(WORK REQUEST) What you return must be the lines of the data that hold the word "wooden".

***** EXTRACTED INFORMATION

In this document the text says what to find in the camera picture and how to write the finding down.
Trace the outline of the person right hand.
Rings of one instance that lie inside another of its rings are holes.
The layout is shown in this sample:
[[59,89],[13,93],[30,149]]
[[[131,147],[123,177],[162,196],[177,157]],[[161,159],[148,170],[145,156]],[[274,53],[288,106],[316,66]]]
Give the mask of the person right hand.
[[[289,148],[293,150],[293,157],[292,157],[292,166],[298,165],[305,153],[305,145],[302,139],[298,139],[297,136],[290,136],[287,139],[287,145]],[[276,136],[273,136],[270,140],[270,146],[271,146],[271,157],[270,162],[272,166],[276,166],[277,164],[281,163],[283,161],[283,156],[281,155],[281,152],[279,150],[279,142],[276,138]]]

**********
***** EXTRACTED INFORMATION

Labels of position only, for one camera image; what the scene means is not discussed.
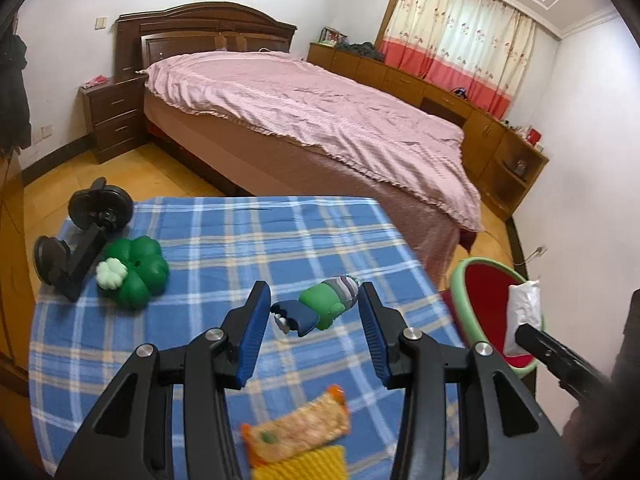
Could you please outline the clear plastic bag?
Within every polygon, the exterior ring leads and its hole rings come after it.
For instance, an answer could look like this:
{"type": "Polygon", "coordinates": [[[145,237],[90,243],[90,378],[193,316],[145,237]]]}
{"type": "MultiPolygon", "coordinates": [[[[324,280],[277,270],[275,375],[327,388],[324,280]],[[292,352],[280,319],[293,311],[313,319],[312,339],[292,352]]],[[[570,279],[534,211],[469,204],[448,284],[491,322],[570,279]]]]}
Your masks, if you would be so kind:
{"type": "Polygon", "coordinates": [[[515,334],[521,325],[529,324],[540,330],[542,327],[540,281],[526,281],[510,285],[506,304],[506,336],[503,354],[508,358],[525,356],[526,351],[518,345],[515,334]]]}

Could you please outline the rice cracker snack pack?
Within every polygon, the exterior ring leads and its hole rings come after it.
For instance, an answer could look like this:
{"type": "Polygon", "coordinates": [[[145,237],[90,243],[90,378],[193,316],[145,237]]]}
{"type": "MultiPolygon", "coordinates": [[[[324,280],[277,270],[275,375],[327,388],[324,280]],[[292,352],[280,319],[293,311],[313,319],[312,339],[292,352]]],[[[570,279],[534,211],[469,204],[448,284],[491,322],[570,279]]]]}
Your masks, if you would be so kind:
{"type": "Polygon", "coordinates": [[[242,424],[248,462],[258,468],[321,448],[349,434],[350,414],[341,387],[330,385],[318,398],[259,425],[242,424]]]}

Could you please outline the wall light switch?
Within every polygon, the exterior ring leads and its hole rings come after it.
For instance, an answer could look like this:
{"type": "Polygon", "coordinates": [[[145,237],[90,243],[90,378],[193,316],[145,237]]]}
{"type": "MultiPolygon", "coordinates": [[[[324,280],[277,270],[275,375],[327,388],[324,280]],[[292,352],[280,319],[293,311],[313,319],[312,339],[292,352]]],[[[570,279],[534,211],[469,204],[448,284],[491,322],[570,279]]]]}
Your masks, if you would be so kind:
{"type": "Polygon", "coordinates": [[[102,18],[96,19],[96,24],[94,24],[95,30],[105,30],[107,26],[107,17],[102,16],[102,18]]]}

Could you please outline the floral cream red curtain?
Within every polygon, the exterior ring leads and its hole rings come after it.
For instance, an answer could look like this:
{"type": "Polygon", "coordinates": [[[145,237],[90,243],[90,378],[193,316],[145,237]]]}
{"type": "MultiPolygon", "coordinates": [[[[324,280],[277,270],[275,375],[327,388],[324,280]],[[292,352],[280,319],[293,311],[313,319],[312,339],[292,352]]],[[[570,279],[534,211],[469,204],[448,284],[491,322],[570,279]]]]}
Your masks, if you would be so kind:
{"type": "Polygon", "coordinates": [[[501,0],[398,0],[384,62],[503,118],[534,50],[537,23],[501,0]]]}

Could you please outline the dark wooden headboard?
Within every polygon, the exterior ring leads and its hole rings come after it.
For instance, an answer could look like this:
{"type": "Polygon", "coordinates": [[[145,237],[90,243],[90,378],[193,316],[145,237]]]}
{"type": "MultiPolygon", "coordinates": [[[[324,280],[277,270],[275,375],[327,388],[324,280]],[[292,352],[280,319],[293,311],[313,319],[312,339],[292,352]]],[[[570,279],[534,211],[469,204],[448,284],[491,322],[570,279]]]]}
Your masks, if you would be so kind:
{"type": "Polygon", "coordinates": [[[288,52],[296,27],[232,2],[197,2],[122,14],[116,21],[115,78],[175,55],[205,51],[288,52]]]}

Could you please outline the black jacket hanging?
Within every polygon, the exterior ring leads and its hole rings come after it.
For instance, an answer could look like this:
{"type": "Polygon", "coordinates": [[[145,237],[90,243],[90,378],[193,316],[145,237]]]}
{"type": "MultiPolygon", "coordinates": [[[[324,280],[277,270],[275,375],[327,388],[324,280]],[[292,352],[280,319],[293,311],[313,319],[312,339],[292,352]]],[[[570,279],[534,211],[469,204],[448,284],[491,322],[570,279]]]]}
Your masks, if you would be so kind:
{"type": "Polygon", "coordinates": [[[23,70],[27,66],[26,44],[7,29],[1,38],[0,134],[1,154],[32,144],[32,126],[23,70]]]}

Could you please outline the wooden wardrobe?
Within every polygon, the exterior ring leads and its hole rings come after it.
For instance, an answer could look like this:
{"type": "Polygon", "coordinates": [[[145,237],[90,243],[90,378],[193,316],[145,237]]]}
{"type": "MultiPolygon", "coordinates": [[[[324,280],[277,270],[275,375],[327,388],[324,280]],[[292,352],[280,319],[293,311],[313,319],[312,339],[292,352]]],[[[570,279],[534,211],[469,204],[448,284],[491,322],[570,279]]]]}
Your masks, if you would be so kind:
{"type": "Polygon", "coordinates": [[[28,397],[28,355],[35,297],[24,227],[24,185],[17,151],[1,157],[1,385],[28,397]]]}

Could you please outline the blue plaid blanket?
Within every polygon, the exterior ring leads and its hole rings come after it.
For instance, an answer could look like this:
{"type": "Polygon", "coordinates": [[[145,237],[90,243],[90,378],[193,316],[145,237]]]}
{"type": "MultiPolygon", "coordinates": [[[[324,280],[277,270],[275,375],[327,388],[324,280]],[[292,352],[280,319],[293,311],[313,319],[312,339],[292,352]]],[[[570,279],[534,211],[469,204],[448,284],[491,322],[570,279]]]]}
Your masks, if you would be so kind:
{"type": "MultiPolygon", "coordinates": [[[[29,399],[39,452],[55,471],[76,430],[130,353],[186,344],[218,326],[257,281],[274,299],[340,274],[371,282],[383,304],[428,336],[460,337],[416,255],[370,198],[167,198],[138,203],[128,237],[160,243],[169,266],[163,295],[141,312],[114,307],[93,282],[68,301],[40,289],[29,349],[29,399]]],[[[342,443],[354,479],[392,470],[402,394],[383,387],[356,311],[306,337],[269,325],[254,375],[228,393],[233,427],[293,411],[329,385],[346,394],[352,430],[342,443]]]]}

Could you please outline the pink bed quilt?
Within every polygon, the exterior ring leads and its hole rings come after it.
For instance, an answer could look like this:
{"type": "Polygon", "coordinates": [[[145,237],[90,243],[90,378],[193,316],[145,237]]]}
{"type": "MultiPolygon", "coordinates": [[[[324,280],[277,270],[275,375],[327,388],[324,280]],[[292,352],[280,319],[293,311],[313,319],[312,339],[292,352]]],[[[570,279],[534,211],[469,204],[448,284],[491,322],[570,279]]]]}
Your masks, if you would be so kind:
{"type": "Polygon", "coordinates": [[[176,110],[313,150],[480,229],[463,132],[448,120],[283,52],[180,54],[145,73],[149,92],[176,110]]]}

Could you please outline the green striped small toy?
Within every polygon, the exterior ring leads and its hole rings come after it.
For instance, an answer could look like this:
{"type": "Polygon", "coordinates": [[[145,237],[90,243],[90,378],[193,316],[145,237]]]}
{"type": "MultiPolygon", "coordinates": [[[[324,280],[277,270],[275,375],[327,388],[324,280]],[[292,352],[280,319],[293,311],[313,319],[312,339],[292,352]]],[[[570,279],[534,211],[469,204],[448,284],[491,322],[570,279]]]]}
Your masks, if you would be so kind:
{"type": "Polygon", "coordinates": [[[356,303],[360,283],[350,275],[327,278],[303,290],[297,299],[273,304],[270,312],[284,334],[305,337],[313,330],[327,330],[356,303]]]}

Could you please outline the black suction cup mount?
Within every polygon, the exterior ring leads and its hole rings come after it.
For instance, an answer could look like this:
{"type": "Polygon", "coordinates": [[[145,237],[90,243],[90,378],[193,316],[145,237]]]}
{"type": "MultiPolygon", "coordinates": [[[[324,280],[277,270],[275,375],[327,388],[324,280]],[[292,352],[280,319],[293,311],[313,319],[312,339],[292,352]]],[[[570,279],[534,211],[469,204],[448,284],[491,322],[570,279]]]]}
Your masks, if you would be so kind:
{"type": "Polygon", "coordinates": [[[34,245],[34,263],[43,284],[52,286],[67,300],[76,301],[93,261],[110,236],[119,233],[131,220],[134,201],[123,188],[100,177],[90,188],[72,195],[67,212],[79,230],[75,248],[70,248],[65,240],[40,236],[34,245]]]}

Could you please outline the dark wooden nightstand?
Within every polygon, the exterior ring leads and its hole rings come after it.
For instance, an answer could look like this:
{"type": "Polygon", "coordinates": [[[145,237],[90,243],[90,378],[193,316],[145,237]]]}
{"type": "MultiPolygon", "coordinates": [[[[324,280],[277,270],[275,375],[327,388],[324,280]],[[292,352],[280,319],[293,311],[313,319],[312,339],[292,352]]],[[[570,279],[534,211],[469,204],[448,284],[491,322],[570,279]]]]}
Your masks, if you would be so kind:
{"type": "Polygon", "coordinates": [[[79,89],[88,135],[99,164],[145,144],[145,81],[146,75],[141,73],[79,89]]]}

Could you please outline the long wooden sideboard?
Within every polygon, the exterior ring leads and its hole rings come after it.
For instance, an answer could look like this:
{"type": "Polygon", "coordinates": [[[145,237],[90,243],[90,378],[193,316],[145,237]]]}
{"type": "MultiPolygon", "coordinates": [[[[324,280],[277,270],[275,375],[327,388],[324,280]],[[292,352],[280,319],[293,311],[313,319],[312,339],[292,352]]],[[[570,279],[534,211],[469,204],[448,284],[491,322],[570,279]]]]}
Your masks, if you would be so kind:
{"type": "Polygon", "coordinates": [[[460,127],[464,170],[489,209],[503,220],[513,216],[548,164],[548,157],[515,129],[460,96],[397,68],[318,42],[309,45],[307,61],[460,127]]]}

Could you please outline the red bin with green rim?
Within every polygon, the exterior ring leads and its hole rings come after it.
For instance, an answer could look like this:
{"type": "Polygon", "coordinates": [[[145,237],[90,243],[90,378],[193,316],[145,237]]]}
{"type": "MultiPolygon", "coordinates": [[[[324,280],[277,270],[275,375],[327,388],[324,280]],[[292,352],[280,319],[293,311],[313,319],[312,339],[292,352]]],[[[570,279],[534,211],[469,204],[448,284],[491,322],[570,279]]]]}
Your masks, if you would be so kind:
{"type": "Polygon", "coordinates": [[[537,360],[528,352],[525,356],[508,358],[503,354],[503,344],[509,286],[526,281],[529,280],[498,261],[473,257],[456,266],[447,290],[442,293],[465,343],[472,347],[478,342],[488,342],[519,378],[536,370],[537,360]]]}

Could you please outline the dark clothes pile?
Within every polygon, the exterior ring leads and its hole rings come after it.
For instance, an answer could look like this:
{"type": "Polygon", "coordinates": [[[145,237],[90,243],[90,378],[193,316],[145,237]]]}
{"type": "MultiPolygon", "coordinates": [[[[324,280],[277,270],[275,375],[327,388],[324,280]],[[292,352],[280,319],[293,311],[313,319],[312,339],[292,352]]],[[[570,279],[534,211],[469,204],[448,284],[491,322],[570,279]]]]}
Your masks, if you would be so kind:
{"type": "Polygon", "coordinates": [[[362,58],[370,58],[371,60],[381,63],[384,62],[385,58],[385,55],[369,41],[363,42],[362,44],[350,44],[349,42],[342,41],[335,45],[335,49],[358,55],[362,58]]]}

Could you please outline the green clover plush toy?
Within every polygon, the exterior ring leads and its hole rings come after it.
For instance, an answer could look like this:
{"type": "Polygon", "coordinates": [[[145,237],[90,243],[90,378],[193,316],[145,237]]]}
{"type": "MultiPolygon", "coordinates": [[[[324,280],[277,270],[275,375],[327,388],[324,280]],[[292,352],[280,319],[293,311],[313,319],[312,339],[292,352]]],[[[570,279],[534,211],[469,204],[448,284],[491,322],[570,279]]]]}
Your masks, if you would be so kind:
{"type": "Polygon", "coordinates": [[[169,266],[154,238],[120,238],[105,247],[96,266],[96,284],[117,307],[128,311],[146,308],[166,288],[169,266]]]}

**********

(SOLUTION TO THIS EXERCISE)
Could you please outline the dark wooden headboard?
Could you please outline the wooden wardrobe?
Could you please outline the dark wooden nightstand?
Could you please outline the long wooden sideboard?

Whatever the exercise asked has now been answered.